With regards to the intended use limitation “for the prevention or treatment of allergic diseases” recited in instant claim 1; and the intended use limitations recited in instant claims 2 and 3, in the instant case, the intended use limitation does not patentably distinguish the instant claimed composition from the prior art composition, since such intended use does not create a structural difference between the claimed composition and the prior art composition. In order to be limiting, a recitation of the intended use of the claimed invention must result in a structural difference between the claimed invention and the prior art in order to patentably distinguish the claimed invention from the prior art. If the prior art structure is capable of performing the intended use, then it meets the claim limitation (see MPEP § 2111.02). In the instant case, there is no evidence that the prior art composition is not capable of preforming the intended use recited in instant claims 1-3. Therefore, the pharmaceutical composition comprising a peptide of SEQ ID NO: 269 consisting of the amino acid sequence KFLIK (identical to the pentapeptide of instant SEQ ID NO: 1) and a pharmaceutically acceptable carrier, excipient or diluent in the form of emulsion or spray in Otterlei et al meets the limitations of instant claims 1-3 and 5-7.

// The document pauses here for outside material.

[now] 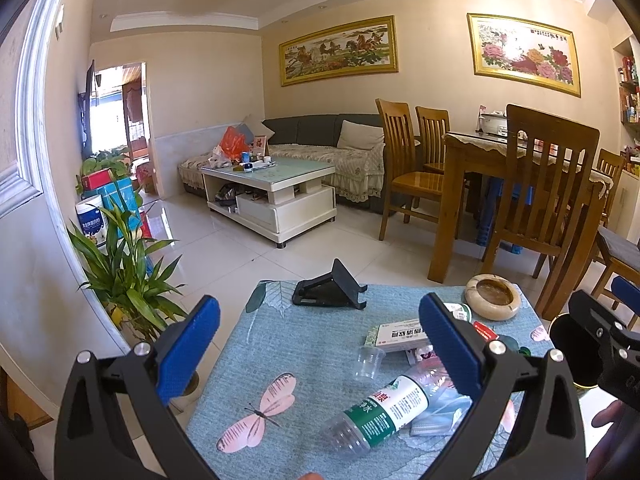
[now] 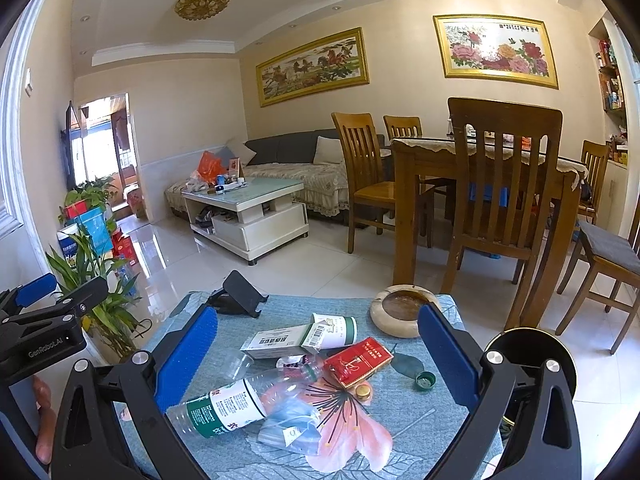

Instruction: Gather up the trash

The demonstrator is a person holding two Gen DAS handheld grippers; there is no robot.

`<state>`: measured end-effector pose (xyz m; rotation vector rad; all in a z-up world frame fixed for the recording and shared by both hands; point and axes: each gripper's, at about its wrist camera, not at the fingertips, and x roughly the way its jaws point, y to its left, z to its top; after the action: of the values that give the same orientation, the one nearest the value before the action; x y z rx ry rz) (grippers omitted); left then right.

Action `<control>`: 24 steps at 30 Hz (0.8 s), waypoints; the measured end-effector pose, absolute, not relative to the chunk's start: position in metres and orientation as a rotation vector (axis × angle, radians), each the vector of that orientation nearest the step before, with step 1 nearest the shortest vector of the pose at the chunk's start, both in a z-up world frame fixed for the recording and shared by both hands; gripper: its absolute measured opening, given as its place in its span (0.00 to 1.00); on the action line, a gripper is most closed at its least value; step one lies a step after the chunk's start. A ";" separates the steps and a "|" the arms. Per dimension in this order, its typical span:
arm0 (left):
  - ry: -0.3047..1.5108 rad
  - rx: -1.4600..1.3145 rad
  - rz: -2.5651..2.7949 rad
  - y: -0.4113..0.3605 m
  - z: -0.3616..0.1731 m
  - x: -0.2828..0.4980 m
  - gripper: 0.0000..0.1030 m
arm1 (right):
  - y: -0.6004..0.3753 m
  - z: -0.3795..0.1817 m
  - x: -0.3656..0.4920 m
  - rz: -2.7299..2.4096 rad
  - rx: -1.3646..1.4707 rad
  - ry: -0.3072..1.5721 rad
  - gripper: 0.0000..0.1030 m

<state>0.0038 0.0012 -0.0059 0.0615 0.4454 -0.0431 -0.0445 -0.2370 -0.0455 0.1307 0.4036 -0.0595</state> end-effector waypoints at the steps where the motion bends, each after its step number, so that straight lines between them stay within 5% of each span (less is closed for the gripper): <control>1: 0.445 0.061 -0.043 0.001 -0.006 0.004 0.97 | -0.237 -0.045 -0.044 -0.059 0.131 0.403 0.97; 24: 0.451 0.056 -0.048 0.002 -0.006 0.004 0.97 | -0.240 -0.054 -0.042 -0.063 0.128 0.419 0.97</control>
<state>0.0041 0.0023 -0.0064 0.0560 0.4515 -0.0484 -0.0423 -0.2403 -0.0536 0.1280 0.4188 -0.0632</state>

With regards to the limitation recited in instant claim 4, since the peptide of SEQ ID NO: 269 consisting of the amino acid sequence KFLIK in Otterlei et al is identical to the pentapeptide of instant SEQ ID NO: 1, the peptide of SEQ ID NO: 269 consisting of the amino acid sequence KFLIK in Otterlei et al would necessarily have the same properties and functionality of the pentapeptide of instant SEQ ID NO: 1. Therefore, the peptide of SEQ ID NO: 269 consisting of the amino acid sequence KFLIK in Otterlei et al would have the property of inhibiting the expression of IL-4, IL-13, TNF-α, IL-1β, IL-6 or IL-8, and the release of β-hexosaminidase. And the MPEP states: “Products of identical chemical composition cannot have mutually exclusive properties.” In re Spada, 911 F.2d 705, 709, 15 USPQ2d 1655, 1658 (Fed. Cir. 1990) (see MPEP § 2112.01 II). Since the USPTO lacks the experimental facilities to make a further determination, the burden is on the Applicant to prove the otherwise.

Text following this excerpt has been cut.